Common Estate Planning Mistakes

  • By Wayne Lennan
  • 14 May, 2020

How to make sure your Will is executed effectively

NOT KEEPING YOUR WILL UP TO DATE
Review your Will when circumstances change, such as when there is a birth or death in the family, a marriage or divorce, or when you establish a family trust, take out a major loan, or buy or sell assets. There are plenty of cases of possessions being bequeathed that had actually been sold long before, leaving the supposed beneficiaries with nothing. Or the other situation of assets in an estate that had not been bequeathed or divested. 

NOT PROVIDING FOR DEPENDANTS
Dependants who are not adequately provided for can contest a Will. The term 'providing for' is relative to the size of your estate, the degree of dependence on you, and consideration of others to whom you have responsibility. In most states a divorces spouse in automatically disinherited. However, if your ex-spouse is financially dependent on you, you should make a provision for him or her in your Will. Otherwise they may have a right to claim on your estate, and are likely to be successful.

APPOINTING UNSUITABLE EXECUTORS
Taking care appointing your executor(s). It is advisable to avoid appointing someone as executor who might have a conflict of interest (such as a business partner who might wish to buy your share of the business). Nor is it wise to appoint executors whom you suspect will be in conflict on the administration of your estate, people who might die before you, people who may not be capable of carrying out the duties of an executor adequately because of lack of financial expertise or knowledge, or people who may not have the time because of their own business of family pressures.

BEQUEATHING ASSETS NOT 'OWNED'
This might sound impossible, but you'd be surprised how often it happens. The problem usually occurs when a family trust, a company, business, or partnership holds some assets. A personal can only leaves assets directly owned by them.

LEAVING SOMEONE OUT
If you  want to leave someone out of your Will, you should say so in the Will. This will not preclude that person from pledging a claim but it means that they cannot argue that they have simply been forgotten. Many people assume that as long as a person is bequeathed something, non matter how small, they cannot contest that Will because it is obvious that they were not forgotten.

BEING AMBIGUOUS
If your intentions are not totally clear - if they can be interpreted in more than one way - you're leaving your estate open to disputation. This is a very common mistake and a good reason why it is best to have your Will drafted by a professional. 

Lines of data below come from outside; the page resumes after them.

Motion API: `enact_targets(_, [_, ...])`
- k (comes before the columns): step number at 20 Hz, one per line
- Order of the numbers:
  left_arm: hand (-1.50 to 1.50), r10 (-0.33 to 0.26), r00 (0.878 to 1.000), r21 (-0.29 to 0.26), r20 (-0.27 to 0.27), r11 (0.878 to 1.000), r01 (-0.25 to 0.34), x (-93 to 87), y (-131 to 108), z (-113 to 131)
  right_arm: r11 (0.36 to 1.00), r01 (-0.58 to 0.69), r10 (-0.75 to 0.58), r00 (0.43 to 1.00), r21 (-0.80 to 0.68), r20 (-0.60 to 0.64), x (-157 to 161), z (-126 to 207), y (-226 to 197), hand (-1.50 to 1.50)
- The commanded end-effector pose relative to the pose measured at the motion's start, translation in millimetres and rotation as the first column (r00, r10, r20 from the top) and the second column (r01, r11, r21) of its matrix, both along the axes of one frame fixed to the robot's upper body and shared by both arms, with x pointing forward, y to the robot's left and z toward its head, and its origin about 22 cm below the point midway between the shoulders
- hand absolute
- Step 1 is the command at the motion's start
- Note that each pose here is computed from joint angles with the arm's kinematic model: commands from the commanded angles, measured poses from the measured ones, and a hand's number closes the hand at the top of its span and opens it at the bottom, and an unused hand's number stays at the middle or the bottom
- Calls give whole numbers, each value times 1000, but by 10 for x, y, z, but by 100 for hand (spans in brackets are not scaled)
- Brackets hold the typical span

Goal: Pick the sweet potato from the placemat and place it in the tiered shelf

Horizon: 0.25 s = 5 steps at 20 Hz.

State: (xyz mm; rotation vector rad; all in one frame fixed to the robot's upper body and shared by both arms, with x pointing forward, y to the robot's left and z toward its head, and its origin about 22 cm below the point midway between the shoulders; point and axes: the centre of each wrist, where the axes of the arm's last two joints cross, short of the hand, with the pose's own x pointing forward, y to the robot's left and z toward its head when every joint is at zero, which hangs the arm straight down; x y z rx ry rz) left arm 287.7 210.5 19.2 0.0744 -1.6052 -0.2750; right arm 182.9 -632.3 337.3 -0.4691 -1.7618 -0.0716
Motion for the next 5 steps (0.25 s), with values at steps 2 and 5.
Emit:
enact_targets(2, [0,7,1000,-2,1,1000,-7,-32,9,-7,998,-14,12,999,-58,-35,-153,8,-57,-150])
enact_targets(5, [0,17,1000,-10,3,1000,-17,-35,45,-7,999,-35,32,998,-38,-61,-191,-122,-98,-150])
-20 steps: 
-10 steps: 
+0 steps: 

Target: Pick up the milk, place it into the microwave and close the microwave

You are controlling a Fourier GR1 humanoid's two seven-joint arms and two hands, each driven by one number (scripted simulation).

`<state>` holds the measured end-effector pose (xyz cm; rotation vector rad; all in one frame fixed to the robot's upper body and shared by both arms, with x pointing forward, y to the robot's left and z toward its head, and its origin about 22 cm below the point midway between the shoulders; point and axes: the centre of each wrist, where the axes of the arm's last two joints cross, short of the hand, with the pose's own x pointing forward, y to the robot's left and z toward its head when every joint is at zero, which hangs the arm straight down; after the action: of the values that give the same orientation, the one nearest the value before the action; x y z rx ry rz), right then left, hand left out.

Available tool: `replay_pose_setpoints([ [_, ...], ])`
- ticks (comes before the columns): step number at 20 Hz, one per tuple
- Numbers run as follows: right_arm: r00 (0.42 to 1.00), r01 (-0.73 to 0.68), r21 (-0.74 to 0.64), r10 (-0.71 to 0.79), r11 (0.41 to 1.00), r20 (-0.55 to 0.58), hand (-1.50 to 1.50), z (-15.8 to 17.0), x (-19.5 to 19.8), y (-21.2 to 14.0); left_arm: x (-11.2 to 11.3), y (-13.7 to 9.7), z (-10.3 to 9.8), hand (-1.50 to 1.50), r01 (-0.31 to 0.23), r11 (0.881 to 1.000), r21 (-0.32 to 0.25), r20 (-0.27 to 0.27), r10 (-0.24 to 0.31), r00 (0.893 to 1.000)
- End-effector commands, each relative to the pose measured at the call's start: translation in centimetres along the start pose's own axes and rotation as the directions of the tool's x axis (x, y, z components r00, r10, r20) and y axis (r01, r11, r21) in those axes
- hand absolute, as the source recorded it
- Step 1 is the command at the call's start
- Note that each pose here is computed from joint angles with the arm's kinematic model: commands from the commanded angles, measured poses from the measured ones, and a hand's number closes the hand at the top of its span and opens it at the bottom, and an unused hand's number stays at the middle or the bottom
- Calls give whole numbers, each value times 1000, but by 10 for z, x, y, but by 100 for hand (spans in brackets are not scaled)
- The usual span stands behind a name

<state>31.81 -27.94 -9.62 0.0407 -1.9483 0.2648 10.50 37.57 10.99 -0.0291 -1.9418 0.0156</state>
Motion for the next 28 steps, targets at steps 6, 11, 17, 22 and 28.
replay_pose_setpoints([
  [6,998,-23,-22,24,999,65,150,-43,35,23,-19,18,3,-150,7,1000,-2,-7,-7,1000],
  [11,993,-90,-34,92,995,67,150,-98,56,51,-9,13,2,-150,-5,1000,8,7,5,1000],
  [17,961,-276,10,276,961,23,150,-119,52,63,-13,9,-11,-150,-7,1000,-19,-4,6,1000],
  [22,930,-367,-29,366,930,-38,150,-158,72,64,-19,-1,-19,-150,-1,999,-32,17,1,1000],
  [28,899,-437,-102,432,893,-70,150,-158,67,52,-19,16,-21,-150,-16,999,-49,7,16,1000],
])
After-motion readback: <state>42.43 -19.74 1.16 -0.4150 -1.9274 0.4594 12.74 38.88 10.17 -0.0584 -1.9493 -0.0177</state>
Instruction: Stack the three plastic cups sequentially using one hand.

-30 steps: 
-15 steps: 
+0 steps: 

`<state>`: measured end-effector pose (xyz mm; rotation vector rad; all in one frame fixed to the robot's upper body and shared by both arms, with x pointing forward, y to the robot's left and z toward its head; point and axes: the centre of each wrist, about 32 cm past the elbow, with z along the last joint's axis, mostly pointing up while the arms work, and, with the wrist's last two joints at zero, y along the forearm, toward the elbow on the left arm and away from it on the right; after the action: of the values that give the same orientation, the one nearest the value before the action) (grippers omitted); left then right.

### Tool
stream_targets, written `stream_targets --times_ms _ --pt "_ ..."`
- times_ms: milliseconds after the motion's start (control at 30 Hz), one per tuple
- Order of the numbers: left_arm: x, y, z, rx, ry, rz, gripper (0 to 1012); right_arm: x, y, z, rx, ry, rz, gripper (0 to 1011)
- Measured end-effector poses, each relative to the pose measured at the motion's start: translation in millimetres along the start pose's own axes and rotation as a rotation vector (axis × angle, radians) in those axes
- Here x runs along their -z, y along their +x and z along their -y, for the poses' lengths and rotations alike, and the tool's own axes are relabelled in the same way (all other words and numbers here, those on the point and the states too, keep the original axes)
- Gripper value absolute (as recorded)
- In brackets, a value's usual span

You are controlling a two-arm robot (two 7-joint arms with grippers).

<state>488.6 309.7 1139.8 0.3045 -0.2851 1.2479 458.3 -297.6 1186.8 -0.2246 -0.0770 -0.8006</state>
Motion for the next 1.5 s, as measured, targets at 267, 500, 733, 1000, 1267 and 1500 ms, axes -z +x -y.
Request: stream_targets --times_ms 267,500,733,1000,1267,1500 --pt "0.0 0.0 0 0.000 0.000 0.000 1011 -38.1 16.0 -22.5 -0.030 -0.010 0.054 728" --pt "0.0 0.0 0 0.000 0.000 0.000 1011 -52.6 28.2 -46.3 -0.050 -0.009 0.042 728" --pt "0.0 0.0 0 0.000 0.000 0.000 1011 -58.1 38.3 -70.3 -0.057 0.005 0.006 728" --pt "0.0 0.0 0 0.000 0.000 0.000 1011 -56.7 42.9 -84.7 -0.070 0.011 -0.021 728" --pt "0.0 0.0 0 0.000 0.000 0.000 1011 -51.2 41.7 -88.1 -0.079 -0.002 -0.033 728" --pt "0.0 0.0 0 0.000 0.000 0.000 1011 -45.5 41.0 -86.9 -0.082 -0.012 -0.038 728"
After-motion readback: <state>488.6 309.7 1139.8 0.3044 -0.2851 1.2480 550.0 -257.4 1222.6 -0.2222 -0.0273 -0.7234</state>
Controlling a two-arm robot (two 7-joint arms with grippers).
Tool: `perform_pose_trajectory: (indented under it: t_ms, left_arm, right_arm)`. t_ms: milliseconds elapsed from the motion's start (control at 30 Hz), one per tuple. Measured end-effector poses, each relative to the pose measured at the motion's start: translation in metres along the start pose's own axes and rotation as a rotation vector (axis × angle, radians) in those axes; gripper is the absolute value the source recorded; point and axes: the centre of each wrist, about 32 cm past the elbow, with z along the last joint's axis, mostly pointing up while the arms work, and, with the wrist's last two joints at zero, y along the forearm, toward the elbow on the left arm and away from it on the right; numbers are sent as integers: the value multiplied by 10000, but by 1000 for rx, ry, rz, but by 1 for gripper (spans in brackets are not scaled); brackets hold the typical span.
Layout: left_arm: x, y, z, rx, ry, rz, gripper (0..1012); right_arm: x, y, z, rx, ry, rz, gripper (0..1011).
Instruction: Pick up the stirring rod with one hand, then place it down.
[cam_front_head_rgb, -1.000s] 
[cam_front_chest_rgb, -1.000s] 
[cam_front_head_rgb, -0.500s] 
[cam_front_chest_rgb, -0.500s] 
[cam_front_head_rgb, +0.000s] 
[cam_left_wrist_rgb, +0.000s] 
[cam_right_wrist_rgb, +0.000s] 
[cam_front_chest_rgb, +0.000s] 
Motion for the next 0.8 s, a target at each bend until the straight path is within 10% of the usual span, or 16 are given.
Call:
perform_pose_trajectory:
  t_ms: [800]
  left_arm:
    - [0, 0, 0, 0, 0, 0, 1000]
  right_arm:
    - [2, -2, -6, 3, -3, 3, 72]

NOT SPECIFYING DEBTS THAT HAVE TO BE PAID
If you do not specify that debts are to be paid out before distribution of your assets, your beneficiaries might inherit your debt. A parent left one child life insurance proceeds of $400,000 and the other an investment portfolio also worth $400,000. On the surface it was an equal distribution, but the investment portfolio had borrowings of $100,000; thus the second child actually received only $300,000.

NOT TAKING TAX INTO ACCOUNT
Most people don't realise that tax might be payable on an inheritance. Example: A mother left one child the family home worth $290,000; the other child was bequeathed the holiday home worth about the same. However, the family home was tax-free, the holiday home was subject to capital gains tax. So the second child ended up with $55,000 capital gains tax bill on the sale of the holiday home. 

NOT EMPOWERING EXECUTORS
Make sure you give your executors the necessary and specific power to carry out your wishes easily. Otherwise your executors may have to make costly court applications to get approvals for commonsense matters, which will end up recording the size of your estate. 

WRITING AN INFORMAL WILL
Don't write lists or letters instructing how you want your assets distributed, when those notes are not part of your Will, nor intended to supersede it. Many people do this. Anything that looks like an 'informal' will may be treated as a Will. This can create extra delays, anxiety and expense.

NOT NOMINATING GUARDIANS
If you have young children you should nominate who you would like to look after them should anything happen to you. Of course, you should check with that person first to make sure they're comfortable with that arrangement. If you do not nominate a guardian, it will be left to others, possibly the courts to decide.

USING BENEFICIARIES AS WITNESS TO THE WILL
Don't use beneficiaries or their spouses to witness your Will. Any gifts to them will be invalidated and they will not be entitled to any part of your estate. The disinherited beneficiary would then need to rely on the generosity of the other beneficiaries or, in some particular instances, take them problem to court, again causing costs to the estate and delays in execution.

NOT TELLING PEOPLE WHERE YOUR WILL IS
This is probably the most common mistake. Make sure your executors, plus at least one beneficiary know where your Will is stored. There are many occasions that a Will is discovered well after the estate has been distributed. 

NOT KEEPING UP TO DATE WITH NEW LAWS
Laws relating to inheritance, estates and individual rights can change dramatically. Legal precedents are being set in all sorts of areas that can affect Wills bequests and charities. You should review your Will and inheritance plans on a regular basis with the appropriate professionals.